Still a full two years away, the 2012 contests — and who should lead the party during the next election cycle when President Barack Obama will be up for re-election — hung over the Republican Governors Association's annual conference.

No fewer than four potential presidential candidates, including outgoing RGA Chairman Haley Barbour and Vice Chairman Tim Pawlenty, as well as a slew of GOP rising stars were among the 34 Republican leaders attending the two-day gathering.

[See a slide show of the GOP's 5 Rising Stars.]

With roughly 900 people expected, the meeting was to be the largest celebration by the political arm of the nation's Republican governors since 1994 when the GOP posted huge gains. Two weeks ago, Republican candidates scored enough victories to ensure that the party will control a majority of states — 29 — come January.
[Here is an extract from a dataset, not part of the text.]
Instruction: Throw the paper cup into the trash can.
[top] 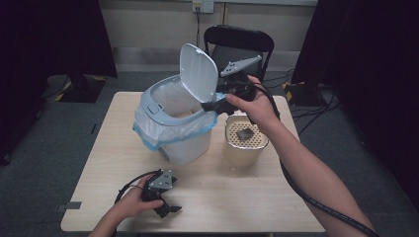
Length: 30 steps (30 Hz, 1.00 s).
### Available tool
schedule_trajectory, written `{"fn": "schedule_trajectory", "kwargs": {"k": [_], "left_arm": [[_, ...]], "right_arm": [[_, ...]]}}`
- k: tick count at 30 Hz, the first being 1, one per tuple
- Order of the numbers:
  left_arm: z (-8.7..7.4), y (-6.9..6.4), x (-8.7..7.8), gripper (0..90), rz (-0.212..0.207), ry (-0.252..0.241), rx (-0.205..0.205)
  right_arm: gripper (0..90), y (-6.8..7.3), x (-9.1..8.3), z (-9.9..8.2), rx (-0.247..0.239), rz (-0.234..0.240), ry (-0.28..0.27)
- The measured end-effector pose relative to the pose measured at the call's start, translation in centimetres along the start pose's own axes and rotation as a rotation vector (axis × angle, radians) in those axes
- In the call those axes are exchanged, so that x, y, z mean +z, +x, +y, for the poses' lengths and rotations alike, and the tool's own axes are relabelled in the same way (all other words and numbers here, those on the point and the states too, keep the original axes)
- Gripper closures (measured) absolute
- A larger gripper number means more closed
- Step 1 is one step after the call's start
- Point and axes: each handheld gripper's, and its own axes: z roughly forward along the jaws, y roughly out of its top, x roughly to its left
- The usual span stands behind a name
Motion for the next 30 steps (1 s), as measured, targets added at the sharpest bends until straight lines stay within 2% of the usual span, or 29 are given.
{"fn": "schedule_trajectory", "kwargs": {"k": [8, 13, 17, 21, 27, 30], "left_arm": [[0.1, 0.0, 0.1, 0.0, 0.000, 0.000, 0.000], [0.1, 0.1, 0.1, 0.0, -0.001, 0.004, 0.004], [0.1, 0.1, 0.1, 0.0, -0.003, 0.004, 0.007], [0.1, 0.2, 0.1, 0.0, -0.003, 0.005, 0.009], [0.1, 0.2, 0.1, 0.0, -0.003, 0.005, 0.008], [0.1, 0.2, 0.1, 0.0, -0.003, 0.005, 0.008]], "right_arm": [[14.1, 0.0, 0.5, 0.6, 0.002, -0.012, 0.008], [14.2, 0.2, 0.9, 1.2, 0.001, 0.012, -0.006], [13.5, 1.1, 1.6, 2.0, -0.022, 0.035, -0.003], [12.4, 2.0, 2.5, 2.5, -0.059, 0.025, 0.017], [13.1, 3.0, 3.2, 2.6, -0.049, 0.053, 0.016], [13.2, 3.3, 3.7, 2.6, -0.030, 0.076, 0.007]]}}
That's significant because Republican governors will set conservative state policy that's expected to counter what's coming out of Washington under a Democratic controlled White House over the next two years. Also, in many states, Republicans will preside over the every-decade redrawing of congressional and legislative districts, putting the GOP's stamp on the country for the next 10 years.

Behind the scenes, incoming and outgoing governors alike privately wrestled with what to do about Republican National Committee Chairman Michael Steele, whose tenure has been marked by ill-chosen comments, anemic fundraising and questions about the committee's finances. Governors were weighing whether to encourage committee members from their states to back someone else for party leader during the 2012 election cycle.

[Read more about the 2012 presidential election.]

Steele faces a vote of the 168-member RNC in January if he runs for re-election. He already has one challenger in Saul Anuzis, a committee member from Michigan who lost his bid for national party chairman in 2009. There likely will be more.

Early Wednesday, former RNC political director Gentry Collins, who announced his resignation Tuesday in a scathing letter that blasted Steele's management, briefed the RGA privately on the state of the party's umbrella committee. Two people who attended the session said Collins left the gathering with the impression that he's likely to run.

As the public portion of the meeting got under way, the RGA promoted its victories in key electoral-rich battleground states that will be critical to Obama's re-election chances — Ohio, Florida, Michigan, Pennsylvania, Iowa and Wisconsin among them — as well as triumphs by four female candidates, two Hispanics and one Indian-American.

"President Obama's 2012 map is much more difficult" with Republicans now in control of a majority of states after elections that saw voters select "a diverse class of Republican governors that have the potential to transform the GOP," according to an RGA memo.

The next generation of Republican governors were featured Wednesday on a panel called "The New Face of the GOP."

"Our Republican Party now is going to have some enormously talented people from all walks of life, all backgrounds, all across the country ... reflecting the changing face and voice of America," Pawlenty said as he introduced the crew.

Among them: South Carolina's Nikki Haley, who will be the country's first female Indian-American governor; New Mexico's Susana Martinez, who will be the country's first female Hispanic governor; Nevada Gov.-elect Brian Sandoval, a Hispanic; and Oklahoma Gov.-elect Mary Fallin, the state's first female chief executive.

Said Martinez: "We're determined to make the face of the Republican Party one that delivers results."

The emphasis on both strategy and diversity was a recognition that the party has much work to do to repair its reputation as the party of white men or the GOP risks blowing a chance to take advantage of this year's gains in key states as Republicans seek to topple Obama in 2012.